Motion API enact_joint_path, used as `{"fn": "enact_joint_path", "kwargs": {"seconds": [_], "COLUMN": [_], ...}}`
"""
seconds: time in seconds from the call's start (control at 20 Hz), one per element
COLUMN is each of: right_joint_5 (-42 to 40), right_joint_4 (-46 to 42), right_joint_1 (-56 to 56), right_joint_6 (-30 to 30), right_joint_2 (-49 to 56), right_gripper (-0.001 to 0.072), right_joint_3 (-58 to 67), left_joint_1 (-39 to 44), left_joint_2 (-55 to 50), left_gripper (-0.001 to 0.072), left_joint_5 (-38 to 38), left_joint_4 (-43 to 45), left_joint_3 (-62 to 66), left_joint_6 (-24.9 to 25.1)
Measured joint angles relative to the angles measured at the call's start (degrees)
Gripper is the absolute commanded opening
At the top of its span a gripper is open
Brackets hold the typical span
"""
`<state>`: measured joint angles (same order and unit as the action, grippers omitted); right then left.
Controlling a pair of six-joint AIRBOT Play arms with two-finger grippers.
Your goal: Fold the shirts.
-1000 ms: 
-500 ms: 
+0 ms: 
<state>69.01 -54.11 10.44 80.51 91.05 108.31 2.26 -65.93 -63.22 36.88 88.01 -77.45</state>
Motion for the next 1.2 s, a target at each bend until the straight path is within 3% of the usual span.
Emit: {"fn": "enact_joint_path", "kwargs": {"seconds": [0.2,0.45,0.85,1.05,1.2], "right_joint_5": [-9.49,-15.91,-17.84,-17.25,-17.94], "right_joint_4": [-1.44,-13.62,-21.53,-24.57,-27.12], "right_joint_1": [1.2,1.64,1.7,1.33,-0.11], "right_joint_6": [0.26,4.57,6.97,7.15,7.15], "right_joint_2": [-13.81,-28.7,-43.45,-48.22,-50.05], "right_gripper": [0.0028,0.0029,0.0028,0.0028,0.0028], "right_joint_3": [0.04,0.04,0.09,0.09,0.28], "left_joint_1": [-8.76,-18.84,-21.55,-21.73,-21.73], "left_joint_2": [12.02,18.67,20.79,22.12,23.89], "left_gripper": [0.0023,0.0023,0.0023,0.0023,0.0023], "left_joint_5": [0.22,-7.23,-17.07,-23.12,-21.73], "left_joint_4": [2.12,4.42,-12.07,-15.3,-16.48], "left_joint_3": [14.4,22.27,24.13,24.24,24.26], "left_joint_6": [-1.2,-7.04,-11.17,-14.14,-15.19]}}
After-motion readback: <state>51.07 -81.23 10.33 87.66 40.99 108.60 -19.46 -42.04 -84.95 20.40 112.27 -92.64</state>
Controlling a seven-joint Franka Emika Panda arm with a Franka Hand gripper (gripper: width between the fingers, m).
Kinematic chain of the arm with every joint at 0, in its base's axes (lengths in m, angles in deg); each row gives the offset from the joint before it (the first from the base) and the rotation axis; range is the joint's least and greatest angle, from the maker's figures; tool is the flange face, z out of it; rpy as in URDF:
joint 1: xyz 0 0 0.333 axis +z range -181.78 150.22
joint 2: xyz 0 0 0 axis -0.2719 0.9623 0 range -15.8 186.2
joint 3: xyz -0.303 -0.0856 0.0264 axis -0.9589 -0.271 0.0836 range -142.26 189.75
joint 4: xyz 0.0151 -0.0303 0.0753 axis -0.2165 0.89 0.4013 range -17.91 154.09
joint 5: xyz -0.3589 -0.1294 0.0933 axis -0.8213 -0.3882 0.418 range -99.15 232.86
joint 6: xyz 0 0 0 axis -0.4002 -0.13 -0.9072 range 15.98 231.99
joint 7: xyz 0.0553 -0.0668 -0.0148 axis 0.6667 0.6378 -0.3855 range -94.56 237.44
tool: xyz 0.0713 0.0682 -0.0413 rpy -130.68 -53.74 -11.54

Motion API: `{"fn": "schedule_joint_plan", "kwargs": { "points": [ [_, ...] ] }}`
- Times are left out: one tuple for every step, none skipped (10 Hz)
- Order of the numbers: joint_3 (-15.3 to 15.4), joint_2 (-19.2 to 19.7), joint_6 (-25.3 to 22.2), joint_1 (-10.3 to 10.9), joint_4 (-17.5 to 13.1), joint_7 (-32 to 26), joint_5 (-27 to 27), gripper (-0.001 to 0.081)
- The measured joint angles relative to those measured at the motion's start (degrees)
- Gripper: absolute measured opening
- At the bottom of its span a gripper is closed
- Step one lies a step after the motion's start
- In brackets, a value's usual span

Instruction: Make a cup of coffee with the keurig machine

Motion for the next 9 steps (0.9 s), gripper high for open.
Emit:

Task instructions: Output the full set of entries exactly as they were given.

Exercise solution:
Motion API enact_joint_path, used as `{"fn": "enact_joint_path", "kwargs": {"seconds": [_], "COLUMN": [_], ...}}`
"""
seconds: time in seconds from the call's start (control at 20 Hz), one per element
COLUMN is each of: right_joint_5 (-42 to 40), right_joint_4 (-46 to 42), right_joint_1 (-56 to 56), right_joint_6 (-30 to 30), right_joint_2 (-49 to 56), right_gripper (-0.001 to 0.072), right_joint_3 (-58 to 67), left_joint_1 (-39 to 44), left_joint_2 (-55 to 50), left_gripper (-0.001 to 0.072), left_joint_5 (-38 to 38), left_joint_4 (-43 to 45), left_joint_3 (-62 to 66), left_joint_6 (-24.9 to 25.1)
Measured joint angles relative to the angles measured at the call's start (degrees)
Gripper is the absolute commanded opening
At the top of its span a gripper is open
Brackets hold the typical span
"""
`<state>`: measured joint angles (same order and unit as the action, grippers omitted); right then left.
Controlling a pair of six-joint AIRBOT Play arms with two-finger grippers.
Your goal: Fold the shirts.
-1000 ms: 
-500 ms: 
+0 ms: 
<state>69.01 -54.11 10.44 80.51 91.05 108.31 2.26 -65.93 -63.22 36.88 88.01 -77.45</state>
Motion for the next 1.2 s, a target at each bend until the straight path is within 3% of the usual span.
Emit: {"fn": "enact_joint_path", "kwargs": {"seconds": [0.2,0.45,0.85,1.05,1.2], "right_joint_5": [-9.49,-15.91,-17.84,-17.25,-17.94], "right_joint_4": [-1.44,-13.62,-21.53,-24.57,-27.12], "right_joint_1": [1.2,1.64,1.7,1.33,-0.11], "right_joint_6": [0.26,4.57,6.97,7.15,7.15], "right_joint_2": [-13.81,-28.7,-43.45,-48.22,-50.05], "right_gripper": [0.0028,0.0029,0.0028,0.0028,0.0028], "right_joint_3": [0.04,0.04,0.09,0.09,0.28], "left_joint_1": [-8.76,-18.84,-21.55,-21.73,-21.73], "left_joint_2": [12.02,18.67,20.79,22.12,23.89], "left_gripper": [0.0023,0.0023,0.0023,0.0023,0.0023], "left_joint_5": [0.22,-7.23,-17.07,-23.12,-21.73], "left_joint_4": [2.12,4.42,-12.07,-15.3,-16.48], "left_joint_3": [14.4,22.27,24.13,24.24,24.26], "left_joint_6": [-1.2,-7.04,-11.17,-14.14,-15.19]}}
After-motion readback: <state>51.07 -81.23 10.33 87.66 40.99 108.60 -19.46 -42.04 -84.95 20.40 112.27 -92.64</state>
Controlling a seven-joint Franka Emika Panda arm with a Franka Hand gripper (gripper: width between the fingers, m).
Kinematic chain of the arm with every joint at 0, in its base's axes (lengths in m, angles in deg); each row gives the offset from the joint before it (the first from the base) and the rotation axis; range is the joint's least and greatest angle, from the maker's figures; tool is the flange face, z out of it; rpy as in URDF:
joint 1: xyz 0 0 0.333 axis +z range -181.78 150.22
joint 2: xyz 0 0 0 axis -0.2719 0.9623 0 range -15.8 186.2
joint 3: xyz -0.303 -0.0856 0.0264 axis -0.9589 -0.271 0.0836 range -142.26 189.75
joint 4: xyz 0.0151 -0.0303 0.0753 axis -0.2165 0.89 0.4013 range -17.91 154.09
joint 5: xyz -0.3589 -0.1294 0.0933 axis -0.8213 -0.3882 0.418 range -99.15 232.86
joint 6: xyz 0 0 0 axis -0.4002 -0.13 -0.9072 range 15.98 231.99
joint 7: xyz 0.0553 -0.0668 -0.0148 axis 0.6667 0.6378 -0.3855 range -94.56 237.44
tool: xyz 0.0713 0.0682 -0.0413 rpy -130.68 -53.74 -11.54

Motion API: `{"fn": "schedule_joint_plan", "kwargs": { "points": [ [_, ...] ] }}`
- Times are left out: one tuple for every step, none skipped (10 Hz)
- Order of the numbers: joint_3 (-15.3 to 15.4), joint_2 (-19.2 to 19.7), joint_6 (-25.3 to 22.2), joint_1 (-10.3 to 10.9), joint_4 (-17.5 to 13.1), joint_7 (-32 to 26), joint_5 (-27 to 27), gripper (-0.001 to 0.081)
- The measured joint angles relative to those measured at the motion's start (degrees)
- Gripper: absolute measured opening
- At the bottom of its span a gripper is closed
- Step one lies a step after the motion's start
- In brackets, a value's usual span

Instruction: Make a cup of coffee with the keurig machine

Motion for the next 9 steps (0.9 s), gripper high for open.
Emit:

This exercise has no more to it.